Pro-hunt supporters gathered on Tyneside to protest at Labour's spring conference on Friday.
Protesters were kept well away from the conference venue
Members of the Countryside Alliance demonstrated on the Newcastle side of the River Tyne, opposite the Sage Gateshead, the site of the conference.
As Tony Blair arrived, along with various ministers and delegates, the protesters waved placards and banners.
Simon Hart, the Countryside Alliance's chief executive, said the fight would continue to prevent the ban.
He told protesters, who had travelled from across the UK to show their feelings at the ban which comes into effect on 18 February, that they would take their fight to the polls at the General Election.

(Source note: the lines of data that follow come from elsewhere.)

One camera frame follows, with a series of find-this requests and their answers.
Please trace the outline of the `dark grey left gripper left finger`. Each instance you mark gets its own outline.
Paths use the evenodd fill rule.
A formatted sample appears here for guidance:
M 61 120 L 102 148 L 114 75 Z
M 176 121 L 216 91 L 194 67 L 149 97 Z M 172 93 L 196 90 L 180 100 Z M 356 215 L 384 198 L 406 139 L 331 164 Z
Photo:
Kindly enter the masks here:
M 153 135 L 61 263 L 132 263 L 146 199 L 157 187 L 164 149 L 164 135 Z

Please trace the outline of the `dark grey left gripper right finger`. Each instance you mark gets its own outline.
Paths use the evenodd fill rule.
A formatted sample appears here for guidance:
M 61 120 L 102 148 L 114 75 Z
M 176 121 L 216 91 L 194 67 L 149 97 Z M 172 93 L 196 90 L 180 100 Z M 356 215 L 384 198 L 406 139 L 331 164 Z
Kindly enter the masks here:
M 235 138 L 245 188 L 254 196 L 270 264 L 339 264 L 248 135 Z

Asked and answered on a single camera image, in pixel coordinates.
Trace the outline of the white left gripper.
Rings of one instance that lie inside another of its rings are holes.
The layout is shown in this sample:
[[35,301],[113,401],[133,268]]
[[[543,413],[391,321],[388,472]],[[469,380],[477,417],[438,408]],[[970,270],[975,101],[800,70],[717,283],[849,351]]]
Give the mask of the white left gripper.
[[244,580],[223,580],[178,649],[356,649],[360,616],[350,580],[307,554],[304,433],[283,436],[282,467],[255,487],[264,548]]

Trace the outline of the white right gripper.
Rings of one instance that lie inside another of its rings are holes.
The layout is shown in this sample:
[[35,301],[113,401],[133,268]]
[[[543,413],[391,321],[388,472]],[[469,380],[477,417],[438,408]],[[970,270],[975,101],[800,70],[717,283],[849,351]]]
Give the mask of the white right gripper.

He said: "We have a job to do between now and 6 May and that is to use every ounce of energy to make sure that the people who have treated Parliament with contempt are replaced by politicians who will represent the interests of country people - a persecuted minority.
"I think today shows that we have to keep on going until May in order to make a difference."
Protesters also tied red chairs to a temporary safety fence in front of the River Tyne to symbolise the number of Labour MPs whose majorities may be in danger at the expected general election later this year.
Currently the Countryside Alliance is fighting a legal battle to overturn the Act, which was forced through Parliament by the Parliament Act last year.
By early afternoon, much of the protest had passed off peacefully with organisers believing there would be no repeat of the trouble that marred the pro-hunt demonstration outside Parliament in September.
Northumbria Police had said the pedestrian Millennium Bridge, by the demonstration site, would be shut if necessary.